L’autisme compte un avant et un après. Avant sa décou­verte, des signes que les parents écartent faci­le­ment. Il ne parle pas… on ne réus­sit pas à ce qu’il nous dis­pute un jouet…il ne bouge pas, tout content de ce qu’il a dans la main… glisse l’éducatrice au père qui la tient à dis­tance, la méprise, l’insulte même inté­rieu­re­ment.  Puis débutent de petits allers et retours entre doute, idée que l’enfant est sim­ple­ment spé­cial, qu’il a peut-être quelque chose. Enfin ne manque plus qu’un mot. C’était l’accouchement à l’envers, le corps tout entier était déjà sor­ti et il ne man­quait plus que la tête de la phrase, le cer­veau de la phrase… Mar­ta, je crois qu’il est autiste. La mère répond Je sais. Enrique a un peu plus de deux ans.

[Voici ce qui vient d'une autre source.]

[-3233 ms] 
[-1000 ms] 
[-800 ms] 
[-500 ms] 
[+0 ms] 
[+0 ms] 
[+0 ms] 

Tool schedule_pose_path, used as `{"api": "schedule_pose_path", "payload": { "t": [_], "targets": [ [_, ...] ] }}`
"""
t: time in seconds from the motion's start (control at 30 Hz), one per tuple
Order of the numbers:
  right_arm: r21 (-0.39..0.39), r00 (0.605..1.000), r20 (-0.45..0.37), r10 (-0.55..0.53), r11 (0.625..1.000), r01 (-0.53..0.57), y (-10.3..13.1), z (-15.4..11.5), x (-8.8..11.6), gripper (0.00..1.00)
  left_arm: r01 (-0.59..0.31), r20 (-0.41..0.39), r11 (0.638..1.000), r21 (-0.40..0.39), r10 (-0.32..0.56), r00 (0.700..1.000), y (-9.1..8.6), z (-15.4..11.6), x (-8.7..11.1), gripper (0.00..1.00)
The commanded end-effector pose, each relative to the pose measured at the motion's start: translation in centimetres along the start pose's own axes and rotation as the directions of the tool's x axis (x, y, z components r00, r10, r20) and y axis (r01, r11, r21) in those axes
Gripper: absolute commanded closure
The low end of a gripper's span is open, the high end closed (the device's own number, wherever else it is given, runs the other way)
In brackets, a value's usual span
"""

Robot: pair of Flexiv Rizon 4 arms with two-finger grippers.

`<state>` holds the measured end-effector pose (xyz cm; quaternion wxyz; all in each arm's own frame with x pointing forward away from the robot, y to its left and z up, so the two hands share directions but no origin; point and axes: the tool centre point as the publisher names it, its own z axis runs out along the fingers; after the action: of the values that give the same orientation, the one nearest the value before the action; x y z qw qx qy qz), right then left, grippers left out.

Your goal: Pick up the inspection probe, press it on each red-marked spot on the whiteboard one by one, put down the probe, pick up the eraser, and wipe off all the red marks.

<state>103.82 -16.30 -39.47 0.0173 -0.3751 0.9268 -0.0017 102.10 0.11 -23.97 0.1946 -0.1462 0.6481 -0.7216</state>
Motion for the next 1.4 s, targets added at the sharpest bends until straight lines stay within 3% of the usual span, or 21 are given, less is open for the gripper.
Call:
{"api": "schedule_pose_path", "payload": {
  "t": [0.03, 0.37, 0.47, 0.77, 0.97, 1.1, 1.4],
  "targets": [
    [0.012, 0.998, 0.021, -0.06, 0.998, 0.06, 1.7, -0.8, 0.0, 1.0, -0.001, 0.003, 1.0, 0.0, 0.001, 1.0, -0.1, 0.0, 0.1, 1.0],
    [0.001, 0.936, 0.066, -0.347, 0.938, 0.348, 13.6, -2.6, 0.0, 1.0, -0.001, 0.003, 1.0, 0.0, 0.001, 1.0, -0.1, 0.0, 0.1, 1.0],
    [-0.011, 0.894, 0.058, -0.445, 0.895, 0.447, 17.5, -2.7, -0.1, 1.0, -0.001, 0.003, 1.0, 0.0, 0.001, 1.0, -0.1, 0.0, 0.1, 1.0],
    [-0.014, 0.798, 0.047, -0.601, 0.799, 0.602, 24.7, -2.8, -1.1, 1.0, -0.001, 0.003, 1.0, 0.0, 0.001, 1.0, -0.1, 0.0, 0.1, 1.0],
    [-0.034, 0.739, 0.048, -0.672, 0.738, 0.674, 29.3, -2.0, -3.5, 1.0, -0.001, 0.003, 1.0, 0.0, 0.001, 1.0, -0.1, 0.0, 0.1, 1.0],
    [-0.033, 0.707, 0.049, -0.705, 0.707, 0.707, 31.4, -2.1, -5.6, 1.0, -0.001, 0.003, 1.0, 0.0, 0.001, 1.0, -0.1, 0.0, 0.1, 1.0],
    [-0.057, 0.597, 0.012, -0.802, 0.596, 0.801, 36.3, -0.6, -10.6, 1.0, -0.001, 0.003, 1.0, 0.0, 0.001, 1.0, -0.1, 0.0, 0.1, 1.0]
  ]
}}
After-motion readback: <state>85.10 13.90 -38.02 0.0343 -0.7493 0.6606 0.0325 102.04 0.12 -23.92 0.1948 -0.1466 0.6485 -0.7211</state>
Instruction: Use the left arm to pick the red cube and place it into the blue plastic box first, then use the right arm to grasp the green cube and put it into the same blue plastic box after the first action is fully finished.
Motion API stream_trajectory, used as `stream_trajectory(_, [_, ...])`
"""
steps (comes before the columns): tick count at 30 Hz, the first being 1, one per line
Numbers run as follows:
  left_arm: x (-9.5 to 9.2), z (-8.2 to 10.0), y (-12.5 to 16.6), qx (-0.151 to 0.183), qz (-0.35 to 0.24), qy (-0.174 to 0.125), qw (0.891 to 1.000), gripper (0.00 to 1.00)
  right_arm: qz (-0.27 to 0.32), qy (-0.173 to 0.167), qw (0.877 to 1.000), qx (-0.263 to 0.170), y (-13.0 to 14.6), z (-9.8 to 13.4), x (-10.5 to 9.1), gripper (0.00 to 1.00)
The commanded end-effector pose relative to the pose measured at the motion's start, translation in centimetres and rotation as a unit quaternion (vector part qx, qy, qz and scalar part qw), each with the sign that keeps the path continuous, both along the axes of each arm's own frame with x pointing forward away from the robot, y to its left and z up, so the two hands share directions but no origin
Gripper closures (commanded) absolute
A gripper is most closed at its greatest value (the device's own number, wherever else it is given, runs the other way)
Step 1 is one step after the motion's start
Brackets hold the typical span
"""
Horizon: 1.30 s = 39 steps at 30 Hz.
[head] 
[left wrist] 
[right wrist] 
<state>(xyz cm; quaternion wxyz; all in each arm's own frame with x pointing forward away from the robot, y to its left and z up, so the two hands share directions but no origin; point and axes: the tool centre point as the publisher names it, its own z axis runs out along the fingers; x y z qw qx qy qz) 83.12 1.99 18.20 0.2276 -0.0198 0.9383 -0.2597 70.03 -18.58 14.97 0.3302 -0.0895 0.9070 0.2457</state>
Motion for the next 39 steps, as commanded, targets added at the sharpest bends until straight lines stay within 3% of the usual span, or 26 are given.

Le texte est tra­vaillé dans une langue par­fois simple, directe, par­fois pleine de méandres, sou­vent caus­tique et noire. Les dia­logues, secs, débordent d’ironie et de vio­lence. Plu­sieurs scènes m’ont arra­ché de sombres sou­rires. Ren­dez-vous avec le Fabu­leux doc­teur qui confirme une per­tur­ba­tion géné­rale du com­por­te­ment mais pré­dit que tout ira bien et qu’à force de per­sé­vé­rance, l’enfant attein­dra la nor­ma­li­té. Ter­ribles dis­putes entre Roge­rio et Mar­ta, dégoûts que s’inspirent les grands parents… Autant de pièges qui se res­serrent. Au point que l’on se demande si le petit Hen­rique est vrai­ment le plus enfer­mé de tous.

De nom­breux témoi­gnages ont été écrits sur l’autisme, géné­ra­le­ment par des parents. Compte ren­du du diag­nos­tic médi­cal, de l’évolution des trai­te­ments, des résul­tats, tout cela pous­sé par la néces­si­té de par­ta­ger l’impartageable avec son enfant. En lit­té­ra­ture, « L’enfant bleu » d’Henry Bau­chau raconte la façon dont une psy­cha­na­lyste suit un ado­les­cent très per­tur­bé, dis­cer­nant peu à peu sa puis­sante ima­gi­na­tion et ses dons artis­tiques. Comme dans « Der­nières nou­velles du cos­mos », c’est le ver­sant lumi­neux, créa­teur qui est mon­tré.

Choi­sis­sant aus­si la voie lit­té­raire, « Autisme » assume d’en aus­cul­ter la seule noir­ceur. L’action se déroule sur une courte période, autour des deux ans de l’enfant. On peut pen­ser que des pro­grès pour­ront sur­ve­nir par la suite (comme dans « Der­nières nou­velles du cos­mos »). Mais V. Romão pré­fère déli­mi­ter son champ miné. Il se concentre sur la souf­france, l’impuissance des parents et plus par­ti­cu­liè­re­ment celle du père. « Autisme » est d’ailleurs annon­cé comme le pre­mier volume d’une tri­lo­gie consa­crée à l’échec de la pater­ni­té.

Radi­cal, assu­mant sa noir­ceur, « Autisme » est une bombe à frag­men­ta­tions qui fait explo­ser pater­ni­té, couple, élan vital. C’est fort et cou­ra­geux.

Né en France en 1974, Valé­rio Romão est ren­tré au Por­tu­gal enfant. Après des études de phi­lo­so­phie, il se consacre à l’écriture. Il est éga­le­ment poète, tra­duc­teur (Vir­gi­nia Woolf, Samuel Beckett) et homme de théâtre. Paru en 2012 au Por­tu­gal, « Autisme » est son pre­mier roman.